## Task item:
The records below are to be duplicated character for character.

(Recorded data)
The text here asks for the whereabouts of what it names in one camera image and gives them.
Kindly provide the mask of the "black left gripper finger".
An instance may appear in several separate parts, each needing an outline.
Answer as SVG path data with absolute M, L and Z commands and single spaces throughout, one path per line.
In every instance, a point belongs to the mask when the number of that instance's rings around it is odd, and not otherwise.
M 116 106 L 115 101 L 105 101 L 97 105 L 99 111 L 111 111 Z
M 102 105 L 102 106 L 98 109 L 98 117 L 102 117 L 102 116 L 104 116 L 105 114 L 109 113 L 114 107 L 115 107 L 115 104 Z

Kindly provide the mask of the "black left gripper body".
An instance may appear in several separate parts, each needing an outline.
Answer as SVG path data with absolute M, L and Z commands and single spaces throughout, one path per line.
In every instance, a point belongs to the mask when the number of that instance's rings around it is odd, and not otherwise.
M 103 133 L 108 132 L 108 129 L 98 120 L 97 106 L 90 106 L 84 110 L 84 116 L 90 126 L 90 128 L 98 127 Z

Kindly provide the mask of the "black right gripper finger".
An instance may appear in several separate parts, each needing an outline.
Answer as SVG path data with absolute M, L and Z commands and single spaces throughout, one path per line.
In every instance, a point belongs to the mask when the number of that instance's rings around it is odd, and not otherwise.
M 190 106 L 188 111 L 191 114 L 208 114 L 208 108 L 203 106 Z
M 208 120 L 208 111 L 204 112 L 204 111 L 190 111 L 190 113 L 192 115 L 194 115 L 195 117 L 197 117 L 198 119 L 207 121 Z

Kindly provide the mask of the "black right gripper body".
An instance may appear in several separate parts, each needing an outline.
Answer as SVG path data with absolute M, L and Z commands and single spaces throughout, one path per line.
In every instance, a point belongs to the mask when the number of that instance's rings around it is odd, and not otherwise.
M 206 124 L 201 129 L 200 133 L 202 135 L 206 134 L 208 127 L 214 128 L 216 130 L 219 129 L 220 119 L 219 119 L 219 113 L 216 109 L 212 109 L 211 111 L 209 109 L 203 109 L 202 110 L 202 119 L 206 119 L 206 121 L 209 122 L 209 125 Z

## Answer box:
The text here asks for the whereabouts of what it names in one camera image and gives them.
Kindly provide the mask of the "black left gripper finger".
An instance may appear in several separate parts, each needing an outline.
Answer as SVG path data with absolute M, L and Z commands and single spaces throughout, one path per line.
In every instance, a point belongs to the mask when the number of that instance's rings around it is odd, and not otherwise.
M 116 106 L 115 101 L 105 101 L 97 105 L 99 111 L 111 111 Z
M 102 105 L 102 106 L 98 109 L 98 117 L 102 117 L 102 116 L 104 116 L 105 114 L 109 113 L 114 107 L 115 107 L 115 104 Z

Kindly provide the mask of the "black left gripper body".
An instance may appear in several separate parts, each needing an outline.
Answer as SVG path data with absolute M, L and Z commands and single spaces throughout, one path per line.
In every instance, a point belongs to the mask when the number of that instance's rings around it is odd, and not otherwise.
M 103 133 L 108 132 L 108 129 L 98 120 L 97 106 L 90 106 L 84 110 L 84 116 L 90 126 L 90 128 L 98 127 Z

Kindly provide the mask of the "black right gripper finger".
An instance may appear in several separate parts, each needing an outline.
Answer as SVG path data with absolute M, L and Z commands and single spaces throughout, one path per line.
In every instance, a point belongs to the mask when the number of that instance's rings around it is odd, and not otherwise.
M 190 106 L 188 111 L 191 114 L 208 114 L 208 108 L 203 106 Z
M 208 120 L 208 111 L 204 112 L 204 111 L 190 111 L 190 113 L 192 115 L 194 115 L 195 117 L 197 117 L 198 119 L 207 121 Z

Kindly provide the mask of the "black right gripper body".
An instance may appear in several separate parts, each needing an outline.
Answer as SVG path data with absolute M, L and Z commands and single spaces throughout, one path per line.
In every instance, a point belongs to the mask when the number of that instance's rings around it is odd, and not otherwise.
M 206 124 L 201 129 L 200 133 L 202 135 L 206 134 L 208 127 L 214 128 L 216 130 L 219 129 L 220 119 L 219 119 L 219 113 L 216 109 L 212 109 L 211 111 L 209 109 L 203 109 L 202 110 L 202 119 L 206 119 L 206 121 L 209 122 L 209 125 Z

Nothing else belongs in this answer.